鄭福壽說聲“也好”,直接打開酒,“咣嘰咣嘰”往一個大杯裏倒:“魏大俠海量,我早就聽說過了。”
那隻能盛七兩半酒的大杯子滿了,魏大浪直接抓過了鄭福壽手裏的酒瓶,仰起臉幹了,一頓酒瓶:“好酒!”
鄭福壽陰惻惻地一笑,用空杯碰了一下魏大浪的杯子:“來,咱們接着來,拿出大俠的豪氣。”
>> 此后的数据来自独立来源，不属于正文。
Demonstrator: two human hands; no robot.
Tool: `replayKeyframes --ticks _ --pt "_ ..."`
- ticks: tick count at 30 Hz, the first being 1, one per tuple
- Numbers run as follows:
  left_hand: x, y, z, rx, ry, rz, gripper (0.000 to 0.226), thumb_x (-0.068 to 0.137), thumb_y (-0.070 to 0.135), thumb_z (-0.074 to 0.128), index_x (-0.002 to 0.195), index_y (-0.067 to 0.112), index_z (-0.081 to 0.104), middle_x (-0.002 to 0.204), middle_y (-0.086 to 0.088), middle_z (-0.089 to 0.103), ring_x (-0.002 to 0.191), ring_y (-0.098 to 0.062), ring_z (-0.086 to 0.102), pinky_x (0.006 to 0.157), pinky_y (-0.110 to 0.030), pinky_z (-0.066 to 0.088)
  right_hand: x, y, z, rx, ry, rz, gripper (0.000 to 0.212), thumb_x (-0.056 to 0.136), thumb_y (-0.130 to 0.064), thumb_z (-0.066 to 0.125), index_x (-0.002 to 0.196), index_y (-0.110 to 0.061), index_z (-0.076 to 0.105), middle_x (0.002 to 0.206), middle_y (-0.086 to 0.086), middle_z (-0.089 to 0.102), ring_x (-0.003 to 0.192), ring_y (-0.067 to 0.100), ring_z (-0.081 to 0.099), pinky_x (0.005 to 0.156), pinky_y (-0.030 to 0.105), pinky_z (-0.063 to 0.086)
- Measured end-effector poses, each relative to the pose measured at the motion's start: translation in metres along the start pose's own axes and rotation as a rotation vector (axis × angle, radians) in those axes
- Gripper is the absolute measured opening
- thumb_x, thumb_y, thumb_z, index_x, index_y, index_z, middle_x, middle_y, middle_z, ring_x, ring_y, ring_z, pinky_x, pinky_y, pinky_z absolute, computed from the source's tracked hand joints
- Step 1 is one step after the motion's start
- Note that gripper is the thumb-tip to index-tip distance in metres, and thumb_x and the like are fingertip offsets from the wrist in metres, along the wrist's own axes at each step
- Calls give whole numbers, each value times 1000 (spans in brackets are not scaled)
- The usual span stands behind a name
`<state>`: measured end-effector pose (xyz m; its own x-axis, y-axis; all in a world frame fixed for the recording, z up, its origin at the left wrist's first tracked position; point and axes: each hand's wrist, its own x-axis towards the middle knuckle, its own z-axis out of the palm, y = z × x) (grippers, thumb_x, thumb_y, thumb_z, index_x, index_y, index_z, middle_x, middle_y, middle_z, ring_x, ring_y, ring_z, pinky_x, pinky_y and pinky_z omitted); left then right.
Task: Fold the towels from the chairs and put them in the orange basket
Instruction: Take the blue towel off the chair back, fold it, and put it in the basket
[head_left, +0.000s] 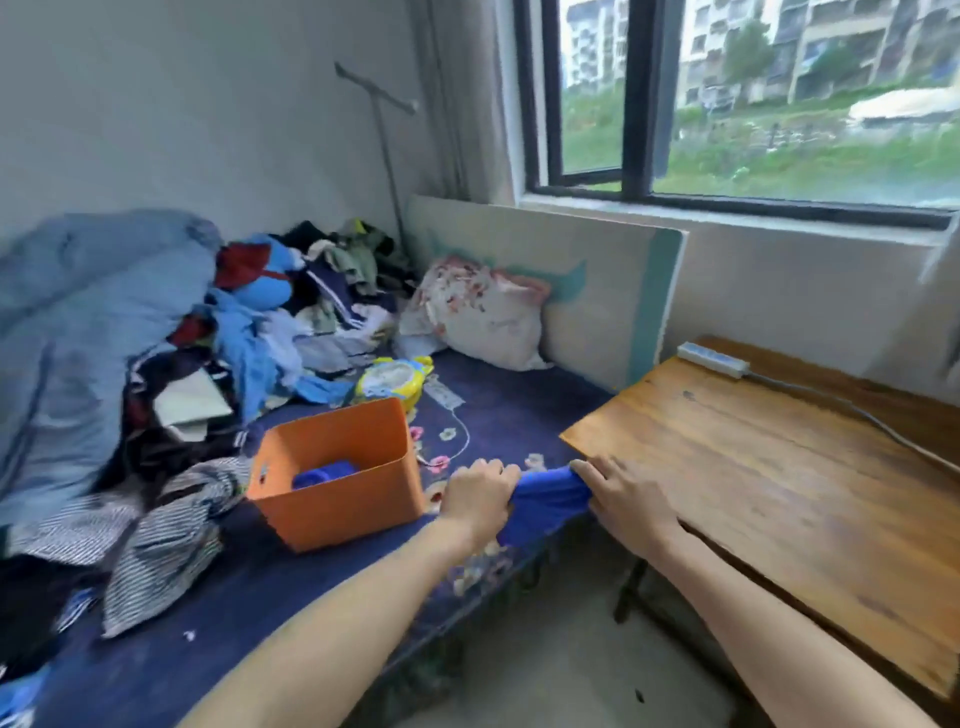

魏大浪不由分說,抓起杯子,將杯口湊到鼻子下面稍微一嗅,大嘴張開,嘩地一下將酒倒進了嗓子。“好!”鄭福壽猛拍了一下桌子,“果然是酒罈一代宗師!兩口就是一斤,就這酒量,恐怕武松當年也沒法跟咱比……”“不到一斤吧?”魏大浪摸一把脖子上的酒漬,悠悠然翻了一個白眼,“喝酒講究得是一個光明磊落,是多少就是多少。嗯,剛纔沒喝好,撒了得有半兩……這樣不好,不好。”
“酒咱有的是啊,”鄭福壽又打開了另一瓶茅臺酒,“不瞞魏大俠說,你要是能喝,哥哥我管夠。”
“不能喝多,”魏大浪正色道,“一會兒咱們還得辦事兒……”眼前有些恍惚,“我的筷子呢?”
“這兒呢……”鄭福壽遞給魏大浪一雙筷子。魏大浪一看,一把打開,就勢抓起一隻湯匙,舀起一隻海蔘倒進了嘴裏。
鄭福壽訕笑着給魏大浪添酒:“老魏就是不一般,喫東西都豪爽。”
魏大浪掀起褂子下襬,擦擦嘴,一笑:“武林中人嘛。”
鄭福壽翹了一下大拇指:“對,武林中人。聽說連肖衛東也只能跟你打個平手……”“我們不會交手的,”魏大浪的手又摸起了酒杯,“我們是兄弟,沒法交手,再說,我是他師哥,他好意思……不是,我好意思打他嗎?”一口又幹了一杯,眼神開始迷離,“老鄭你練拳擊還是練摔跤?不對,你練武術的吧……我告訴你,武術那玩意兒不好使,一個泰森可以打十個李連杰……”“吹牛逼了吧?”鄭福壽故意激他,用一根指頭敲了敲桌面,“我練的是擒敵拳,屬於武術中的一種,比你那拳擊要強一點兒吧?”魏大浪搖手:“不頂事兒……先喝酒。”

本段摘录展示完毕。